I am always amazed at how motivated and ready for work I am after a break. It is easy to get bogged down in the day to day aspects of business and working long hours makes it gradually more difficult to see the wood for the trees. A break from the work routine helps to de-fog and re-calibrate the brain.
Although I try to have a ‘proper’ break with my email switched off, I am sure my brain is still working in the background mulling over issues and putting problems to bed. This type of ‘unconscious’ thought also occurs when we are doing physical exercise. How many times have you been wrestling with a problem in the office only to have the solution pop into your head when you take a break away from your desk?
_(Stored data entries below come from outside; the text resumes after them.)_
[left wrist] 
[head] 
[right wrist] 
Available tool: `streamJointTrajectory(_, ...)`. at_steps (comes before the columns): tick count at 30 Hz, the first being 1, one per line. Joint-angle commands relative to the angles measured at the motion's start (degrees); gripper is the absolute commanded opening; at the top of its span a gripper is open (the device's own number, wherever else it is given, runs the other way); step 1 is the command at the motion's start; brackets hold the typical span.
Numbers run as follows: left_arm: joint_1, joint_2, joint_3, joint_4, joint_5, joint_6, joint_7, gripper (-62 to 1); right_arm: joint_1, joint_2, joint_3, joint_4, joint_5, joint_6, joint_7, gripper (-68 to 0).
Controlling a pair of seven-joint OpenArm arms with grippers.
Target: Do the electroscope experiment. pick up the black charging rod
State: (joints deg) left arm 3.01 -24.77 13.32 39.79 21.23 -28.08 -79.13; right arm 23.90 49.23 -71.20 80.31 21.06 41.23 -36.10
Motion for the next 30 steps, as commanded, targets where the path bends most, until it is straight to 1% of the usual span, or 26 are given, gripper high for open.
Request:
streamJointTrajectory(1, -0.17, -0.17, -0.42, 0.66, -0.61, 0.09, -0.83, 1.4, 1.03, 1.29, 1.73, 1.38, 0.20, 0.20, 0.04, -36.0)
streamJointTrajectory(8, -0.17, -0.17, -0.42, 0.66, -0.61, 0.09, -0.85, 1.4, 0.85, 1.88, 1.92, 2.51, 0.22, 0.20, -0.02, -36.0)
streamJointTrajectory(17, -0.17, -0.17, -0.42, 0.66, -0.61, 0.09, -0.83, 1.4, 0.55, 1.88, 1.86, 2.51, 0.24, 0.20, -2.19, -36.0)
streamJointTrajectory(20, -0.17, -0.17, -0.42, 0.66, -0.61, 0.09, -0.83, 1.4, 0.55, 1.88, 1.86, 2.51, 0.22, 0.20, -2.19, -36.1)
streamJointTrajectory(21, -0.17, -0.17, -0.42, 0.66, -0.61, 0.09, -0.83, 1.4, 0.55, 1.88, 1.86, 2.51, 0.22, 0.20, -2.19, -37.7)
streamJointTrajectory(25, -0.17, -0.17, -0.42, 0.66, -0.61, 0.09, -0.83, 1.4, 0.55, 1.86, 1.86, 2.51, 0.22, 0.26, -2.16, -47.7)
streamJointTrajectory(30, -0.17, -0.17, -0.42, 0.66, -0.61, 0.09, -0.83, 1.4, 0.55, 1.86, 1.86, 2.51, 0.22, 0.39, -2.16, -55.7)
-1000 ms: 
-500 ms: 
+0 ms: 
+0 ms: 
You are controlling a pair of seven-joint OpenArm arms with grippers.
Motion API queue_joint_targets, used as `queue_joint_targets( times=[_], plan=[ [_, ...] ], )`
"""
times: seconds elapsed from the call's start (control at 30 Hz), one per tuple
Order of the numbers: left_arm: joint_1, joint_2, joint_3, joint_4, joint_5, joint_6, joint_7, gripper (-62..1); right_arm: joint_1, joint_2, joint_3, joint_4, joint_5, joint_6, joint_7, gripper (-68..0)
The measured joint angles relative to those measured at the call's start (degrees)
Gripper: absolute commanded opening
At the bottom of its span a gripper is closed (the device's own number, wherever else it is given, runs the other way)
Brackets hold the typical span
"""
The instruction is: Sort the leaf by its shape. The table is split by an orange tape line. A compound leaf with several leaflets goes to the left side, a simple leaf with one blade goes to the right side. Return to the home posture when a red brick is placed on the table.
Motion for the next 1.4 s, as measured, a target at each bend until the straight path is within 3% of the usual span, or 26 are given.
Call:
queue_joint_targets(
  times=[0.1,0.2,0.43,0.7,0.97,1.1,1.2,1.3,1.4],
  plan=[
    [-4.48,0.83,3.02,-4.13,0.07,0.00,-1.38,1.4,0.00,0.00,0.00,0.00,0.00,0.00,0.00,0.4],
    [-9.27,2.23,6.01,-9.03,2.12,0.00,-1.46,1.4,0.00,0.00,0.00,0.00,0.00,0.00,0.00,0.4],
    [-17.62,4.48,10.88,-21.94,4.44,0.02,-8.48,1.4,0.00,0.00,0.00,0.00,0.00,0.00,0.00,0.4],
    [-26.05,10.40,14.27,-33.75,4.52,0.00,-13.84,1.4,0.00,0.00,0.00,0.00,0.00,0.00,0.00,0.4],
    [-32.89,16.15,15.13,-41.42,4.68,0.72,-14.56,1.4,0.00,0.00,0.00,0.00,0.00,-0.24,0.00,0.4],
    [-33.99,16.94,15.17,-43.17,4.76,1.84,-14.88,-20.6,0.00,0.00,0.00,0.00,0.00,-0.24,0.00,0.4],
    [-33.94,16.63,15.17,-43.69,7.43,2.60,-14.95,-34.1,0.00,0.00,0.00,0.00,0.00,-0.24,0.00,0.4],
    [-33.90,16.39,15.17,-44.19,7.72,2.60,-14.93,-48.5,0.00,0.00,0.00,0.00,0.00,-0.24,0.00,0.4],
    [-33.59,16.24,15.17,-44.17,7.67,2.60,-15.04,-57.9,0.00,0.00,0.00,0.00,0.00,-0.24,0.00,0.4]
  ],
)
In this country there is still a culture of presenteeism, which business owners find as difficult to break away from as employees. I have had clients complain that although they work long hours (often outside the office) colleagues make snide comments when they leave early or take a day off. We need to break away from this type of thinking because it is not productive.
As business owners we have to think about many different aspects – this thinking is not necessarily best done in a crowded office (or even in an office at all). We need to work in a way which produces the best results for us and be creative in allowing ourselves to do this. If a day out of the office spending time on a hobby allows you to be more effective once you are back at work, it makes sense to take that day.
After all, as I said in my previous blog, we started our own businesses because we wanted to have more control over our work lives. We need to be strong in that conviction and not allow ourselves to be forced into ‘corporate’ work practices because we feel obliged by others’ thinking to do so.